Declawing your cat is a major surgery, known as onychectomy, performed under anesthesia. It removes the tip of each digit (from the first knuckle out) of the cat's forepaws. There is a slight chance of death in the surgery. And a declawed cat may have an increased risk of infection and life-long discomfort in its paws.

 

Let's dive right in.

 

Why Declawing Your Cat Is So Bad

 

This surgery is not recommended for an adult animal. It is considered an act of animal cruelty in some countries (see below).

People generally have cats declawed to prevent them from hunting and from damaging furniture. Rarely, vicious cats are declawed. In the United States some landlords require that tenants' cats be declawed.

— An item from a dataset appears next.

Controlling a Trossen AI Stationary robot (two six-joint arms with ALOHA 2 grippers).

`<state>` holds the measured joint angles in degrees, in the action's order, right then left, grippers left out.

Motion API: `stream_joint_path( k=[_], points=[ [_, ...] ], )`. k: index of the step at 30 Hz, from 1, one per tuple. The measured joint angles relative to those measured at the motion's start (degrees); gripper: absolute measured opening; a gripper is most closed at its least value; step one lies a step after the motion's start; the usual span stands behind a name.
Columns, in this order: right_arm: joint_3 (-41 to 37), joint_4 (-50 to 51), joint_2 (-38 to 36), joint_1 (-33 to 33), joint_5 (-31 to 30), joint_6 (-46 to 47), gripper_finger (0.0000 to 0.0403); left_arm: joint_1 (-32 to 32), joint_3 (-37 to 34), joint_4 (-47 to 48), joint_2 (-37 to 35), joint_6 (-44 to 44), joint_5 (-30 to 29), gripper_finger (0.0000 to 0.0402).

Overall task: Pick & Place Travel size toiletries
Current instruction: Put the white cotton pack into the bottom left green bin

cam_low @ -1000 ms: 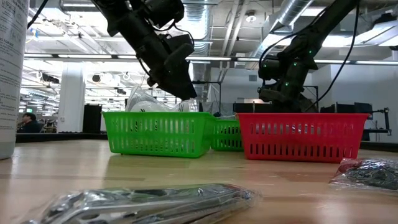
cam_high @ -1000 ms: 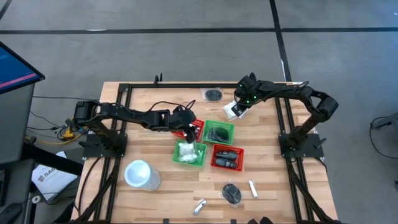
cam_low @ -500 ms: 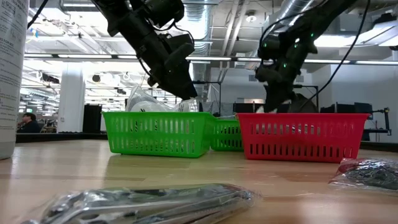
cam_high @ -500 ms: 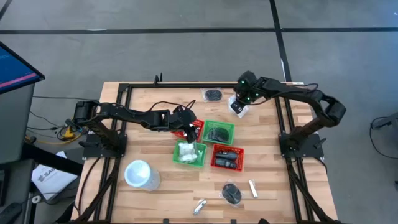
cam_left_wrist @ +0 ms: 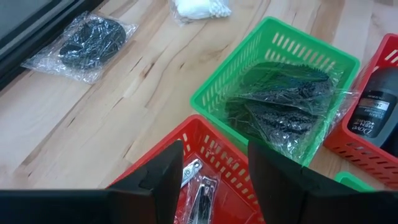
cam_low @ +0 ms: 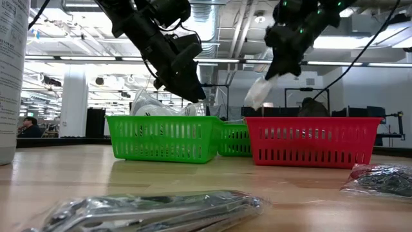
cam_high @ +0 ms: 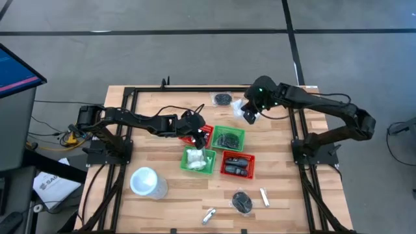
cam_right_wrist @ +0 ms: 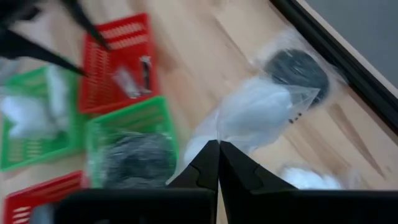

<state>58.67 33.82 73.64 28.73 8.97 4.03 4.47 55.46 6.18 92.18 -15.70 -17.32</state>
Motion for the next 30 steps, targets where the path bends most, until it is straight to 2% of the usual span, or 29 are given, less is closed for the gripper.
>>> stream_joint_path(
  k=[12,17,25,30],
  points=[
    [0.00,-4.58,-3.77,-10.54,-0.02,0.02,0.0000,-0.30,0.00,-2.18,0.00,0.28,0.03,0.0171],
    [0.06,-6.87,-4.08,-13.80,-0.48,-0.14,0.0000,-0.81,0.00,-6.06,0.00,1.64,0.63,0.0171],
    [0.04,-9.86,-4.08,-16.88,-1.56,-1.66,0.0000,-0.83,0.00,-16.47,0.00,4.04,8.72,0.0171],
    [0.04,-10.24,-4.67,-18.28,-1.57,-2.59,0.0000,-0.55,0.00,-19.34,0.00,4.33,13.24,0.0171]
  ],
)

Veterinarians are generally critical of the procedure of declawing your cat and some refuse to perform it.

 

The absence of claws in a cat:

1. Deprives it of its main defence abilities. This includes escaping from predators by climbing trees.

 

2. Impairs its stretching and exercise habits. Leading to muscle atrophy.


3. Compromises its ability to balance on thin surfaces. Such as railings and fence tops. Leading to injury from falls.

 

4. Can cause insecurity and a subsequent tendency to bite.

 

Rare

This operation is rare outside of North America. In Finland, Germany, the Netherlands and Switzerland declawing your cat is forbidden by the laws against cruelty to animals.

 

In many other European countries, it is forbidden under the terms of the European Convention for the Protection of Pet Animals.

 

Unless "a veterinarian considers [such] non-curative procedures necessary either for veterinary medical reasons or for the benefit of (the) animal".

 

In Britain, animal shelters find it difficult to place imported cats that have been declawed and subsequently most are euthanized.

 

Alternative to Declawing Your Cat

An alternative to declawing your cat is the application of blunt, vinyl nail caps. These are affixed to the claws with nontoxic glue and require periodic replacement when the cat sheds its claw sheaths. About every four to six weeks.

 

However, the cat will still experience difficulties because the capped nails are not as effective as claws.

 

So, in conclusion, in the interest of their overall health you should avoid declawing your cat.